在山野,吃野菜,采野果,摘野石榴,捕山鸡,食野味……并且——神奇至极的是见到了屎壳郎,这厮,这罕物,几十年没见过了哩!凡此种种,又有很多的趣味,便对着手机给城里的朋友们勇猛吹嘘一个个“野趣”,野地里站着,风凉凉的、爽爽的,不停地补一句“野风”吹着比空调要好得远,就像鲁迅说的“比桑葚都好得远”,朋友迷迷地问:“我也在乡村待过,怎么没有这些感觉,莫非你所在的乡村真的与别处不同?”

弄得朋友们也跃跃欲试,好像一个个都没有下过乡似的!追问:“野人你何时回?”哈哈,这边的我将要笑倒,谨答:“野人还不想归!”

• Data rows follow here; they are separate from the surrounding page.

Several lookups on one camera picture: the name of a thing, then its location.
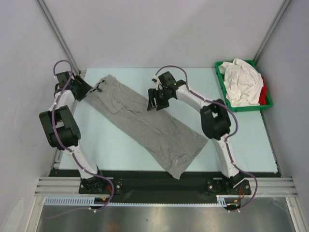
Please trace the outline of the grey t-shirt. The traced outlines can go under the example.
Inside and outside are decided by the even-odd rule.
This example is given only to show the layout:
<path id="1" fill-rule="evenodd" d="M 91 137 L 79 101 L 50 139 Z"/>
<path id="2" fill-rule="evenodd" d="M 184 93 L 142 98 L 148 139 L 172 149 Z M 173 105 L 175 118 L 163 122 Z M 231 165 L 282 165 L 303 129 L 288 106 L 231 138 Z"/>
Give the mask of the grey t-shirt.
<path id="1" fill-rule="evenodd" d="M 208 142 L 167 111 L 147 111 L 148 100 L 111 75 L 100 79 L 85 101 L 143 146 L 175 179 Z"/>

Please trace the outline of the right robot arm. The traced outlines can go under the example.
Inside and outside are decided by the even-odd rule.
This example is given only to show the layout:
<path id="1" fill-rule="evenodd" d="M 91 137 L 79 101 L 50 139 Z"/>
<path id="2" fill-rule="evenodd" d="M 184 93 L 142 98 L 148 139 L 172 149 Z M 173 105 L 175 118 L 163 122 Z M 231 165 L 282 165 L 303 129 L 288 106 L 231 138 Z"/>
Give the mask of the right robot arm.
<path id="1" fill-rule="evenodd" d="M 212 140 L 221 164 L 221 172 L 225 177 L 223 189 L 228 194 L 234 194 L 240 188 L 244 177 L 240 173 L 229 141 L 231 121 L 227 107 L 221 99 L 208 100 L 202 95 L 187 89 L 186 85 L 179 87 L 151 88 L 148 90 L 148 108 L 161 110 L 169 107 L 169 99 L 180 100 L 200 113 L 201 127 L 205 136 Z"/>

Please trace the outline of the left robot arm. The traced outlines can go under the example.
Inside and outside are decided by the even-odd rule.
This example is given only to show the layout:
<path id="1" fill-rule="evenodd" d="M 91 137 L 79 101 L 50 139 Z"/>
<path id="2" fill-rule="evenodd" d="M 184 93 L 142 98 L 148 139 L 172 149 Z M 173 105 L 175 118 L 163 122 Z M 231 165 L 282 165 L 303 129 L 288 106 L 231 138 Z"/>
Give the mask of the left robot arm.
<path id="1" fill-rule="evenodd" d="M 106 189 L 107 182 L 79 145 L 81 132 L 70 110 L 75 101 L 85 97 L 91 86 L 79 75 L 73 75 L 69 81 L 69 75 L 70 72 L 56 75 L 55 100 L 47 111 L 39 114 L 39 119 L 49 145 L 63 151 L 75 162 L 81 177 L 79 193 L 100 194 Z"/>

如同一只野猴子,尽情撒欢;如同一只野蚂蚱,随便跳跃;如同一只野麻雀,恣意飞舞;如同一缕野草的香,心任意停存于天地……

大地不责怪我的张扬和疯癫,无言无语里,我被它震撼;大地也无怪我的打扰和痴狂,无色无嗅里,它将我的灵魂悄悄折服。

忍不住地,我将心轻轻地停泊在它怀里,和天地一同深呼吸,呼天地之妙,吸天地之萃,呼吸岁月深处大自然那缕销魂的芬芳,呼吸大自然尽头岁月那份怡人的清爽。

大地散发的这一种沉默的气息,我为它深深吸引,沉醉在它的静谧里,安详爬满心灵的山冈。我体会到时光深处的大音希声,大千世界气象万千,万千的气象遁迹为无形,似乎顿悟,似乎了然一些那“法自然”的真谛。

携“法自然”归,撷山野之风回,朋友们赞,不枉假日,不枉山野行。遂规往,曰:“假日里,也做野人去!”